_What you will do:_ Copy everything in the listing below word for word, apart from any images.

# # # #

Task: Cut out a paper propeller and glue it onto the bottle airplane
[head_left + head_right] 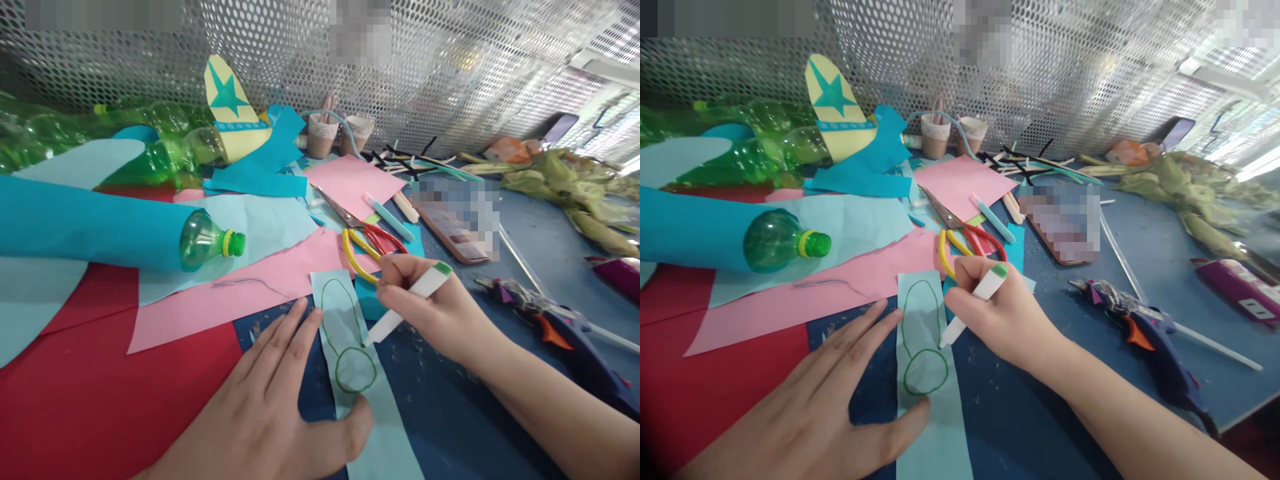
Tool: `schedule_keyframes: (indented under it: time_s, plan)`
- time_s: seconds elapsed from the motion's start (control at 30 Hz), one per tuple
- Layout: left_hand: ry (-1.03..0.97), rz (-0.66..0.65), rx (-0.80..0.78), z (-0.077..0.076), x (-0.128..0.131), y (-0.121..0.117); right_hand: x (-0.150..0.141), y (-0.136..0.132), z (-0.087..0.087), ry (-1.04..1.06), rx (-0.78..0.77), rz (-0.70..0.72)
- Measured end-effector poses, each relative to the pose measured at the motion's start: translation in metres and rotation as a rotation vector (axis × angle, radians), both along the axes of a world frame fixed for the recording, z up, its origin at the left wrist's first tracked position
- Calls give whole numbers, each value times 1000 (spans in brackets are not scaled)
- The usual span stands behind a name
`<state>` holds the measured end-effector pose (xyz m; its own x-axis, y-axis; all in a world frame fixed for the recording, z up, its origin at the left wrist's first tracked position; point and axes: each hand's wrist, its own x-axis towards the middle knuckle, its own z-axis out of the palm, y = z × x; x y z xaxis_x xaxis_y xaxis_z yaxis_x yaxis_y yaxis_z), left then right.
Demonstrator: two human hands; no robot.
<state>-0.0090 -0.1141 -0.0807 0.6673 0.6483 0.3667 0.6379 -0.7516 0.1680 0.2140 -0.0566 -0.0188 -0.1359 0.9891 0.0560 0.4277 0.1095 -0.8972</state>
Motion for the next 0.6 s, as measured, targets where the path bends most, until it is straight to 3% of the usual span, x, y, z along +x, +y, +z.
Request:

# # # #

_Answer space:_
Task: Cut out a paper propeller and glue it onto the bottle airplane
[head_left + head_right] 
Tool: `schedule_keyframes: (indented under it: time_s, plan)`
- time_s: seconds elapsed from the motion's start (control at 30 Hz), one per tuple
- Layout: left_hand: ry (-1.03..0.97), rz (-0.66..0.65), rx (-0.80..0.78), z (-0.077..0.076), x (-0.128..0.131), y (-0.121..0.117); right_hand: x (-0.150..0.141), y (-0.136..0.132), z (-0.087..0.087), ry (-1.04..1.06), rx (-0.78..0.77), rz (-0.70..0.72)
- Measured end-effector poses, each relative to the pose measured at the motion's start: translation in metres and rotation as a rotation vector (axis × angle, radians), both along the axes of a world frame fixed for the recording, z up, its origin at the left wrist's first tracked position
- Calls give whole numbers, each value times 1000 (spans in brackets are not scaled)
- The usual span stands behind a name
`<state>` holds the measured end-effector pose (xyz m; its own x-axis, y-axis; all in a world frame fixed for the recording, z up, its origin at the left wrist's first tracked position; point and axes: each hand's wrist, its own x-axis towards the middle knuckle, its own z-axis out of the palm, y = z × x; x y z xaxis_x xaxis_y xaxis_z yaxis_x yaxis_y yaxis_z), left then right.
Demonstrator: two human hands; no robot.
<state>-0.0090 -0.1141 -0.0807 0.6673 0.6483 0.3667 0.6379 -0.7516 0.1680 0.2140 -0.0566 -0.0188 -0.1359 0.9891 0.0560 0.4277 0.1095 -0.8972</state>
Motion for the next 0.6 s, as measured, targets where the path bends most, until it is straight to 3% of the usual span, x, y, z along +x, +y, +z.
Request:

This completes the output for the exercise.